Saturday, December 7, 2013

World Cup prediction for the quarterfinals

The World Cup will be played in Brazil in 2014, if all the stadia can be built in time. (With Brazil as host in 2014, Russia in 2018 and Qatar in 2022, we could easily be looking at three disasters in a row, with 2022 almost certain to go down as the worst World Cup of all time.) The draw was yesterday, and as always, fans from some countries feel like they got hosed.

The toughest groups are for the most part considered to be Group B, Group D and Group G. When there are three teams that look good enough to be in the round of 16, the popular nickname is a Group of Death. If Group B, the three teams are Spain, Netherlands and Chile. In Group D, it's Uruguay, England and Italy. In Group G, Germany looks a cinch to qualify, but Portugal and the United States will fight for the second spot. (The U.S. also has a history of tough games against Ghana.
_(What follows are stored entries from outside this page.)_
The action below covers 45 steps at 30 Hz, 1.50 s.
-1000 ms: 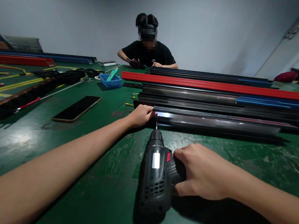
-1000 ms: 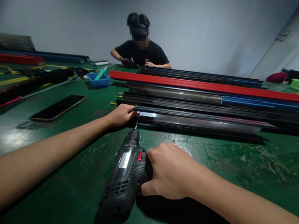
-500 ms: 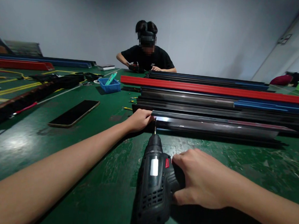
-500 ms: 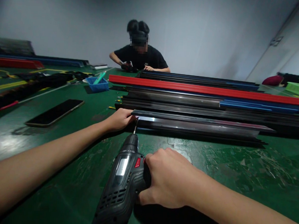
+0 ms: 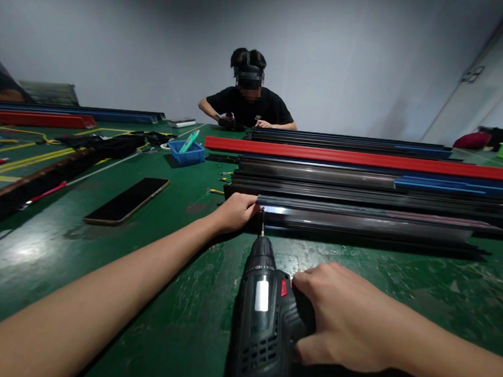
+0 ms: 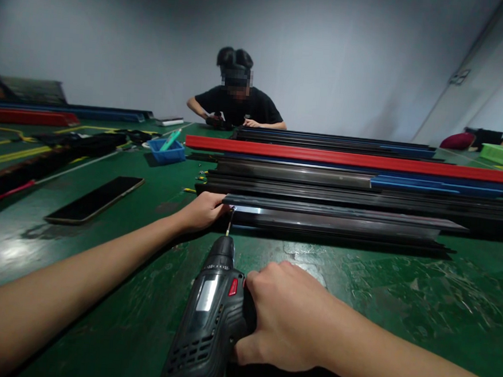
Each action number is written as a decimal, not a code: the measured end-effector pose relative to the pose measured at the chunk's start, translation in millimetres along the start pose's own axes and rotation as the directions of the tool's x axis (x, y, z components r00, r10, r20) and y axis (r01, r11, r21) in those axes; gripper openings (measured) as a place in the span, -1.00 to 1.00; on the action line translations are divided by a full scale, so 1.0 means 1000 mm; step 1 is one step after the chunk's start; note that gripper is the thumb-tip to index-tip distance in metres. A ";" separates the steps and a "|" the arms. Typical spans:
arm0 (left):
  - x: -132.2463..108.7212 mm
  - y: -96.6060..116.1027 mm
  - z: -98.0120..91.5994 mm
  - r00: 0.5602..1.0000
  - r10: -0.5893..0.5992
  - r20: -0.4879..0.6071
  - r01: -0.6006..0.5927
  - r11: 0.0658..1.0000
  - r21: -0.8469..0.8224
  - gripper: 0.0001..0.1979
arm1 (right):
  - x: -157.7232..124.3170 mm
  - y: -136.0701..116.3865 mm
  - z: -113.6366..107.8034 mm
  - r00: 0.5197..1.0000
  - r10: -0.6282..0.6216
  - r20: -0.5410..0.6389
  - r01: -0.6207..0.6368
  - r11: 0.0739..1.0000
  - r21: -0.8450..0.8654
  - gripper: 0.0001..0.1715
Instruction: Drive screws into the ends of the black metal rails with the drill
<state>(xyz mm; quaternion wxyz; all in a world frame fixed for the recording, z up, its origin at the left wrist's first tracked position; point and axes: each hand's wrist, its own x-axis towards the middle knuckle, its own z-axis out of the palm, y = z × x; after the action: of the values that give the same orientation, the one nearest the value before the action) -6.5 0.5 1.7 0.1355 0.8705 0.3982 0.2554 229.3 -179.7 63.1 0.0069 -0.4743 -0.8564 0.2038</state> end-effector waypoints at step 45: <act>0.000 -0.001 0.001 1.000 -0.017 0.019 0.018 0.999 -0.027 -0.62 | 0.012 0.008 0.003 0.998 0.008 0.061 -0.009 1.000 0.026 -0.46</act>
<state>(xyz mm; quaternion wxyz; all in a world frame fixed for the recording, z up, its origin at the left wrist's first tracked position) -7.2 1.0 0.3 0.1534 0.8675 0.4010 0.2512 229.0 -167.4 55.7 -0.0140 -0.4713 -0.8515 0.2294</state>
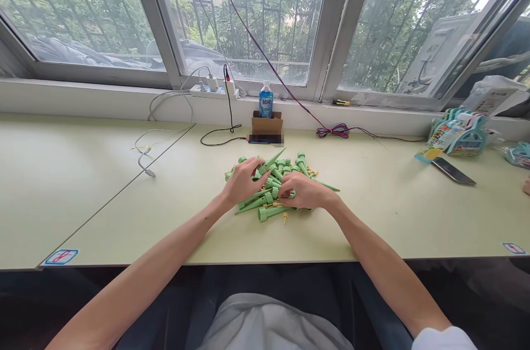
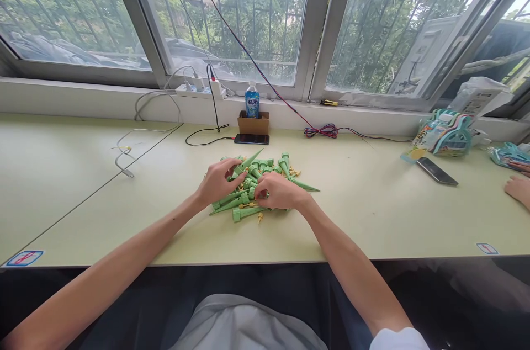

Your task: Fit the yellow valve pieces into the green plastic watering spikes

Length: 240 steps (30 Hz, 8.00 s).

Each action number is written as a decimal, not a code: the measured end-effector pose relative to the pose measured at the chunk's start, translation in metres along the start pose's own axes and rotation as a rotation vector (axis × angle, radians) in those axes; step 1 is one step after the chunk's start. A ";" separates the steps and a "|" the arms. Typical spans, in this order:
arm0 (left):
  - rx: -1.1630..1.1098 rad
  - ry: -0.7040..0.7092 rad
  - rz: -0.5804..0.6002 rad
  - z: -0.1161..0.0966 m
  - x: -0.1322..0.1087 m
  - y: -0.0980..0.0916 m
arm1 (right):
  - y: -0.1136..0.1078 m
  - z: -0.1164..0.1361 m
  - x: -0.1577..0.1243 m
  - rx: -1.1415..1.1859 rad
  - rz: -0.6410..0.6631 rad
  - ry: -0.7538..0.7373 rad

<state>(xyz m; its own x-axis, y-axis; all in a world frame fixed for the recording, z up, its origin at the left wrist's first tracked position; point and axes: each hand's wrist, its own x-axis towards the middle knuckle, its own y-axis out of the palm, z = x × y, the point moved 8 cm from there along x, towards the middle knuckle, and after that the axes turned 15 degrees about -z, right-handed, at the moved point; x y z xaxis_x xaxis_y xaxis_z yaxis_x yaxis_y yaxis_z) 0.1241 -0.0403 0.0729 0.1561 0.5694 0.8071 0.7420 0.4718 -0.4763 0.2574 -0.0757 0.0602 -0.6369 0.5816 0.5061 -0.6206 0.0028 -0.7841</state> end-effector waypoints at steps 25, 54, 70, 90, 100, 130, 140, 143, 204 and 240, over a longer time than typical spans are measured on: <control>-0.020 -0.017 0.046 -0.002 -0.002 0.004 | -0.002 -0.003 -0.003 -0.127 0.065 0.040; -0.034 -0.006 0.069 -0.006 -0.002 0.005 | 0.001 0.005 -0.005 -0.271 0.127 0.039; -0.038 0.002 0.079 -0.006 -0.002 0.005 | 0.007 -0.002 -0.006 -0.290 0.150 0.063; -0.041 -0.005 0.072 -0.005 -0.003 0.006 | -0.012 -0.002 -0.002 -0.165 0.009 0.113; -0.038 -0.011 0.084 -0.005 -0.002 0.006 | -0.026 -0.016 -0.001 -0.131 -0.143 0.233; -0.156 -0.111 0.060 -0.009 -0.001 0.004 | -0.025 -0.016 0.004 0.155 -0.513 0.196; -0.080 -0.106 0.052 -0.005 -0.003 0.006 | -0.020 -0.016 0.003 0.158 -0.548 0.210; -0.065 -0.095 0.048 -0.005 -0.004 0.006 | -0.020 -0.013 0.004 0.156 -0.546 0.200; -0.196 -0.007 0.053 -0.023 -0.006 0.005 | -0.023 -0.020 0.002 0.069 -0.589 0.255; -0.151 0.002 0.078 -0.018 -0.007 0.009 | -0.018 -0.020 0.003 0.109 -0.550 0.270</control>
<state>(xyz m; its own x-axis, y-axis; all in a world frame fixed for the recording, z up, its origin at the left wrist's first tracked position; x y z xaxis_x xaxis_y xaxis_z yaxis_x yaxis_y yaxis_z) 0.1413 -0.0519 0.0685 0.2181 0.5992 0.7703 0.8168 0.3199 -0.4801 0.2757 -0.0571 0.0686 -0.0806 0.7041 0.7055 -0.8773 0.2858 -0.3855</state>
My friend Art, a fan of football and the show Farscape, calls the U.S. draw We're So Screwed, Parts 1, 2 and 3, in honor of three episodes from the last season of the Australian sci-fi series.)

What I would like to point out is the weakness of Groups C and H. The rules stipulate four of these teams will be in the round of 16, but my prediction is that at most one will make it to the quarterfinals, and that team will be Colombia. Group C's winner and runner-up will face the runner-up and winner from group D respectively, and Groups G and H have a similar reciprocal schedule. Because the tournament is in South America, I think Colombia might have a chance should they win Group C against whoever comes in second in Group D, but I predict here that no other team out of the other seven, Greece, Ivory Coast, Japan, Belgium, Algeria, Russia or South Korea, will win a game after the Group rounds are over.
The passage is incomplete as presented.